Tantissime le questioni irrisolte e tantissimi i dubbi che, purtroppo, rimangono solo tali, ma certamente oggi è viva la memoria di un giudice che ha sempre alzato la voce contro la criminalità organizzata. Proprio quest’anno, per la prima prova dell’esame di maturità, il 13,6% degli studenti e delle studentesse ha scelto il testo scritto dal magistrato su Epoca (1992) dal titolo “I giovani, la mia speranza.” Borsellino ha lottato, per gran parte della sua vita, contro un virus che si stava diffondendo nella società di allora; quel virus oggi non è scomparso, probabilmente è più nascosto, segue percorsi più sofisticati, più nascosti e imprevedibili, ma esiste. Esiste e molte persone si impegnano per sconfiggerlo; uno dei volti più noti, ad esempio, è Nicola Gratteri, magistrato che vive dal 1989 sotto scorta e dal 2023 è procuratore della Repubblica presso il Tribunale di Napoli.

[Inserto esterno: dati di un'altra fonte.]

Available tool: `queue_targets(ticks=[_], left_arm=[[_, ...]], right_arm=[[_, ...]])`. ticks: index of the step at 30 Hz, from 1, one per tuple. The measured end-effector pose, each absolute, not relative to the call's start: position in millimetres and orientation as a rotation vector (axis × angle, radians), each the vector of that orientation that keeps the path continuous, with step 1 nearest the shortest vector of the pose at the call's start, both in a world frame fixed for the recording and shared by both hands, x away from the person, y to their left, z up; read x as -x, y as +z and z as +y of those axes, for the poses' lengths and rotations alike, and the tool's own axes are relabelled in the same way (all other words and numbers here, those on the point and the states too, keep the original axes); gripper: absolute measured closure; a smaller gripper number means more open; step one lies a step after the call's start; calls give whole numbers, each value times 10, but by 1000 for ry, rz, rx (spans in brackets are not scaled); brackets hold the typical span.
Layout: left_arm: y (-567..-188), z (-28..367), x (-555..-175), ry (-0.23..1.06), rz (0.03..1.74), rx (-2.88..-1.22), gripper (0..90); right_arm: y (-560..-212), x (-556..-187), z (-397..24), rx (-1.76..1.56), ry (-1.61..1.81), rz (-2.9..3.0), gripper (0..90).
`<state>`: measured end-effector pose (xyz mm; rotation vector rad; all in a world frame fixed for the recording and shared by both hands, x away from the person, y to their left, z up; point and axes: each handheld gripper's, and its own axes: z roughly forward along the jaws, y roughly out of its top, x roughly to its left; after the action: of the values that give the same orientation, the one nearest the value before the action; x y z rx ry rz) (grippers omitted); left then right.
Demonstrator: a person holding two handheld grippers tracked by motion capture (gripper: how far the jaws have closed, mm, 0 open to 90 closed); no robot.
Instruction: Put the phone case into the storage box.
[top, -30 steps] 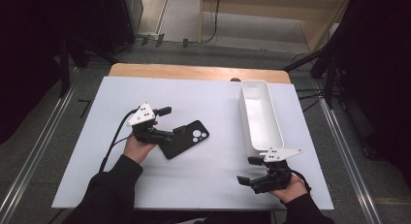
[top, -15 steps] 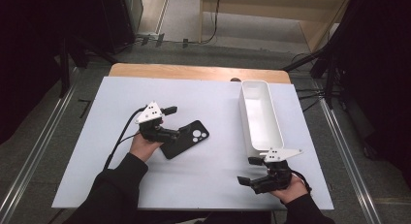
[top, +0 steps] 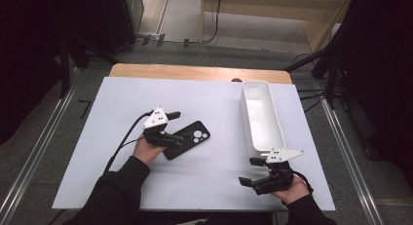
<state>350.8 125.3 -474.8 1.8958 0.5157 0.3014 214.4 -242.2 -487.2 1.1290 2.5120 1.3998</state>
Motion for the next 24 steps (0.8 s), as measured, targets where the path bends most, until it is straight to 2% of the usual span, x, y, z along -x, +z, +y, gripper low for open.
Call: queue_targets(ticks=[24], left_arm=[[-5042,1282,-3513,281,554,-1969,116]], right_arm=[[-4869,-2157,-2414,-1115,1405,2520,123]])
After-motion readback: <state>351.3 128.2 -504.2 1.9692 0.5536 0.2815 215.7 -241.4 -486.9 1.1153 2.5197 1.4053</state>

Nel mondo culturale, invece, spicca l’intellettuale Roberto Saviano che vive sotto scorta dal 2006 per le minacce dei Casalesi e proprio qualche giorno fa, il 14 luglio, la Corte d’Appello di Roma ha confermato le condanne al capoclan dei Casalesi Francesco Bidognetti e al suo legale. Sui nostri schermi e su tutti i social sono state pubblicate fotografie e video che ritraevano il volto di Saviano in lacrime, profondamente commosso per una giustizia arrivata 16 anni dopo. Anche la Rai ha rivolto la sua attenzione verso queste vicende, infatti sabato prossimo trasmetterà “I ragazzi delle scorte”, una serie tv che racconta la storia di otto agenti della scorta morti insieme a Giovanni Falcone e a Paolo Borsellino nel 1992.

La lotta contro la mafia continua nonostante le difficoltà. Ricordare Borsellino è necessario perché rimane la bussola da seguire per sconfiggere la criminalità organizzata. Quel suo impegno, per il quale ha perso la vita, deve restare vivo in tutti noi.